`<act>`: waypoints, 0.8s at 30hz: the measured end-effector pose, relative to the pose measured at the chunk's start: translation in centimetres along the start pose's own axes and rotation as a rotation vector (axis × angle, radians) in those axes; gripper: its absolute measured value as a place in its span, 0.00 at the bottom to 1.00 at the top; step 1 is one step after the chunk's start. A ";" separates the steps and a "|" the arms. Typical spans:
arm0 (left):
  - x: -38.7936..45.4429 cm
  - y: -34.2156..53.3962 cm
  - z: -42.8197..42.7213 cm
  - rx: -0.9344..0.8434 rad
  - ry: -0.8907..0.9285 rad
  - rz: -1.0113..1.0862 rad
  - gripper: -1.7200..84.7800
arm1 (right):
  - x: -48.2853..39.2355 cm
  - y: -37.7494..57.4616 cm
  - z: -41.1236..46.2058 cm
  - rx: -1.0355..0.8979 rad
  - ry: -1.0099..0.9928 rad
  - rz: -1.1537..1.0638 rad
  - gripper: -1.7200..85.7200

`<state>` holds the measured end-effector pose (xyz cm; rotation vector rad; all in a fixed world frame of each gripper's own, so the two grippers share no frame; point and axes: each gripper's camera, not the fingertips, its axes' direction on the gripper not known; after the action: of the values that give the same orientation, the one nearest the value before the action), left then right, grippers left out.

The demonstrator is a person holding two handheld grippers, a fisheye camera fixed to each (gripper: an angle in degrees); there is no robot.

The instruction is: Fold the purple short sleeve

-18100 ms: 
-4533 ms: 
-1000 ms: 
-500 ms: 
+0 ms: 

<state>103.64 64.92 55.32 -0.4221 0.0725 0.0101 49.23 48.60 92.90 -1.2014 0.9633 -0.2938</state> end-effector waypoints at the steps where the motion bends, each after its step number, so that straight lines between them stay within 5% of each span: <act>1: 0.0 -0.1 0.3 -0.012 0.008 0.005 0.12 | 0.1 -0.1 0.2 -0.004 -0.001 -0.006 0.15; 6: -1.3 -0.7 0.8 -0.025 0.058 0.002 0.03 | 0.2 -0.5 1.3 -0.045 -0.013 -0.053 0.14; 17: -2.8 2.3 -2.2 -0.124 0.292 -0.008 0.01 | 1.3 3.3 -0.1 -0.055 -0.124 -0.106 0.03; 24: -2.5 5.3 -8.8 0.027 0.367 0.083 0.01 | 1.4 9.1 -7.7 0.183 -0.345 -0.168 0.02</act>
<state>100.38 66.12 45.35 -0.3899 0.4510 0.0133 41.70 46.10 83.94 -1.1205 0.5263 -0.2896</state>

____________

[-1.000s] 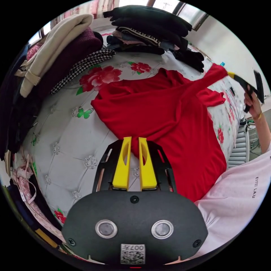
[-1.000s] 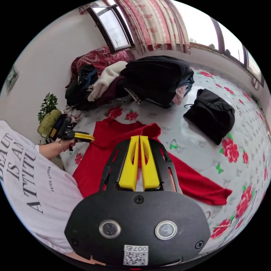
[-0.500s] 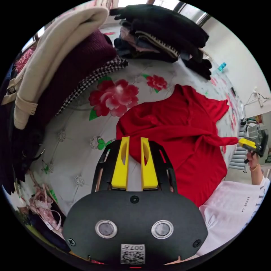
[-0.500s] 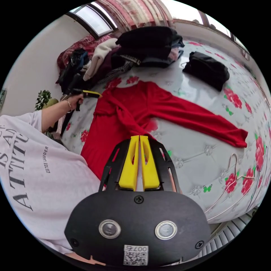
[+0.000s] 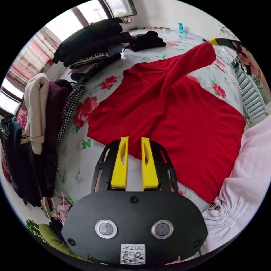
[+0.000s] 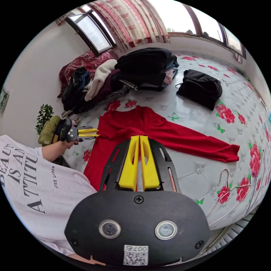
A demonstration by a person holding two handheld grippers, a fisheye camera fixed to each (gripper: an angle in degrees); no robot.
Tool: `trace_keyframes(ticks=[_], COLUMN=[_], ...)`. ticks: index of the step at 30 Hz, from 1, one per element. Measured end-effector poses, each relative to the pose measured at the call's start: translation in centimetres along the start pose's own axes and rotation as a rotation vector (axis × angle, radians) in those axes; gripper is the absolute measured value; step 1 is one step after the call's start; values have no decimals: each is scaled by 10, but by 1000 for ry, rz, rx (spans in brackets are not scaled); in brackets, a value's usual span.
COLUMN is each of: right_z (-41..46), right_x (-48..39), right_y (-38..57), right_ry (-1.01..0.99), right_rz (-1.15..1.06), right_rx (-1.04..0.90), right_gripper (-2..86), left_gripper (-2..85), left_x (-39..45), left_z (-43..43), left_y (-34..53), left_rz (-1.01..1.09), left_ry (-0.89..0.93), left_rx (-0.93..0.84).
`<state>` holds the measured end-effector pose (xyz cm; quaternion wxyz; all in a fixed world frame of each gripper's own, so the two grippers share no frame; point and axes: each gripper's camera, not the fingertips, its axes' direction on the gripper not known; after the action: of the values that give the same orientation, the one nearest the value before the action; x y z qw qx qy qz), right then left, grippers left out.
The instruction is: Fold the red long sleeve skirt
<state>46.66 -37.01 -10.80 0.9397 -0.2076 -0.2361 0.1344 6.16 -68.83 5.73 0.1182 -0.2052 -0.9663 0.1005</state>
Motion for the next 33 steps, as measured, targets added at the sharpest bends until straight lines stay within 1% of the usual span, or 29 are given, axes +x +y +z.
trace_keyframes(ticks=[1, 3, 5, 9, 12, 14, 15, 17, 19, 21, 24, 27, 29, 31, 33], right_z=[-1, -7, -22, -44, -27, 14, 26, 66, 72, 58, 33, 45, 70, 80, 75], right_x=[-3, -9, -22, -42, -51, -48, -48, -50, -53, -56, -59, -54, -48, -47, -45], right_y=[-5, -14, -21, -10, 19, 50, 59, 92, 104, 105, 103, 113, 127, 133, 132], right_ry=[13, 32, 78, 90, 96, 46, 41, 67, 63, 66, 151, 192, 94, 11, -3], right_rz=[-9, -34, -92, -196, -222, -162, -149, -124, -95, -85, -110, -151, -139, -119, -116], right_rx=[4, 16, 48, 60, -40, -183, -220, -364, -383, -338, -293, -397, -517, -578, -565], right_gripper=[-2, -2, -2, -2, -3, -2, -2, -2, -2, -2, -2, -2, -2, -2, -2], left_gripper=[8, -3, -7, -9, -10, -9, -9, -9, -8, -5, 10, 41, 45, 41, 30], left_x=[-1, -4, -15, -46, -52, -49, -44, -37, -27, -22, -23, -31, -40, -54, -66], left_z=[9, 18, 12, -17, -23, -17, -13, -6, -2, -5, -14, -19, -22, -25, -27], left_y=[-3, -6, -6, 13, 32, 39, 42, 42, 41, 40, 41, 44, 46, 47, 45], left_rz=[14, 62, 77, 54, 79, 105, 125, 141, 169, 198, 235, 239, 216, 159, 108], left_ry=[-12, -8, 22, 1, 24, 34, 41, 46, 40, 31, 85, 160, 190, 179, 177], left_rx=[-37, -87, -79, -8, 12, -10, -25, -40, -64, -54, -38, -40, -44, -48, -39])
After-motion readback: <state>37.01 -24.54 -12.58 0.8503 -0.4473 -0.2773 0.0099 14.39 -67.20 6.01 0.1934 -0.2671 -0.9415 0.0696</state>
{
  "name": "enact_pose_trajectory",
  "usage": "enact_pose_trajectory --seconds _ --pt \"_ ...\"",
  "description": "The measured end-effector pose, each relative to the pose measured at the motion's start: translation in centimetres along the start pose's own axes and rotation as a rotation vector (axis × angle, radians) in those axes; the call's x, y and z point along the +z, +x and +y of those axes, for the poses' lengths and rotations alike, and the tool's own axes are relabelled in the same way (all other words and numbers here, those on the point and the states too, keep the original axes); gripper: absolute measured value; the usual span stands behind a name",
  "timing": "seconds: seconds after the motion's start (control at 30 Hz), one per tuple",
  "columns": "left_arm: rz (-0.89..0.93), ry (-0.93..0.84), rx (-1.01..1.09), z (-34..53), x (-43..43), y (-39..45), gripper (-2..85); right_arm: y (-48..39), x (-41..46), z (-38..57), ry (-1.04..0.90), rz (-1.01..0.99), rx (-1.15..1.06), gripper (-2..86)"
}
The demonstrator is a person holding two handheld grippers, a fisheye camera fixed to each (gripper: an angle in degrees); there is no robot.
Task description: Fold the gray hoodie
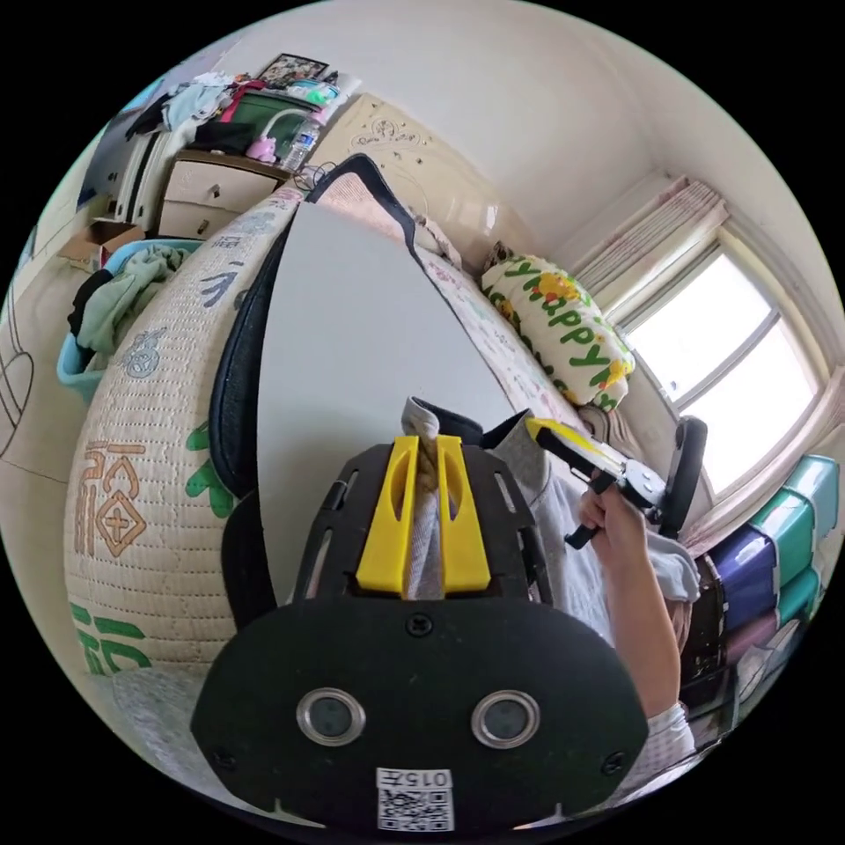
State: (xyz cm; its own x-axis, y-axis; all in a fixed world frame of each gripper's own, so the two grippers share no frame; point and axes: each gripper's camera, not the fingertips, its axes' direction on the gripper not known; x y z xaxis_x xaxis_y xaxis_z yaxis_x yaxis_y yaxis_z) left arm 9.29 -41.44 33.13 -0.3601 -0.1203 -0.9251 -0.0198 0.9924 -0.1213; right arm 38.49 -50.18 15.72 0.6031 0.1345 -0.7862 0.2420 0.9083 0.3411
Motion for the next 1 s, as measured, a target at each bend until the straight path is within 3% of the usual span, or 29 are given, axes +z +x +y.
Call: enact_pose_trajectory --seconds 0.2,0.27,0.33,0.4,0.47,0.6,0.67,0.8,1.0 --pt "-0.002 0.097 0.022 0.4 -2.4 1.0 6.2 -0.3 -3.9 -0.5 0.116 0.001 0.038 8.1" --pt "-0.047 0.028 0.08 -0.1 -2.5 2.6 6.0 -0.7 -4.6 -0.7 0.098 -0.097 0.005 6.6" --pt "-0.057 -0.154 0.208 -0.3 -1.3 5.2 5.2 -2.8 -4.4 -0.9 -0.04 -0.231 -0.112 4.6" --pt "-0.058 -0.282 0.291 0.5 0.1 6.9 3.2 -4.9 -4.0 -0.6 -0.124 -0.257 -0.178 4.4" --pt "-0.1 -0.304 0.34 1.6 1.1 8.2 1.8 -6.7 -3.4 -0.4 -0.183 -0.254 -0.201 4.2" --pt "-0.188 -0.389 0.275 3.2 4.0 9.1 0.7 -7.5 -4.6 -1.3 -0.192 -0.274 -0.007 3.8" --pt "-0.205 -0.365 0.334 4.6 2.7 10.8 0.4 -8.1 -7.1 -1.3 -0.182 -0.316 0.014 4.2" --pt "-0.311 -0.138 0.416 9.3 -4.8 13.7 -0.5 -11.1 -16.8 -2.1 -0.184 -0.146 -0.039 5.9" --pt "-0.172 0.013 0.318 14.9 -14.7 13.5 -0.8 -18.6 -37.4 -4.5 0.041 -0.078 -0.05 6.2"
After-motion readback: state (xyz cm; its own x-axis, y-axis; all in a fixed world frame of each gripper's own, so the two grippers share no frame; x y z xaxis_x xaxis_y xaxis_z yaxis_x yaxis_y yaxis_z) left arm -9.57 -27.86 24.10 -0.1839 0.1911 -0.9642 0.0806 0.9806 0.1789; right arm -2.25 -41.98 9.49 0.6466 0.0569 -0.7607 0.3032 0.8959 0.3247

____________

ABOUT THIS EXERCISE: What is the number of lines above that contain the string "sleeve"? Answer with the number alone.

TASK SOLUTION: 2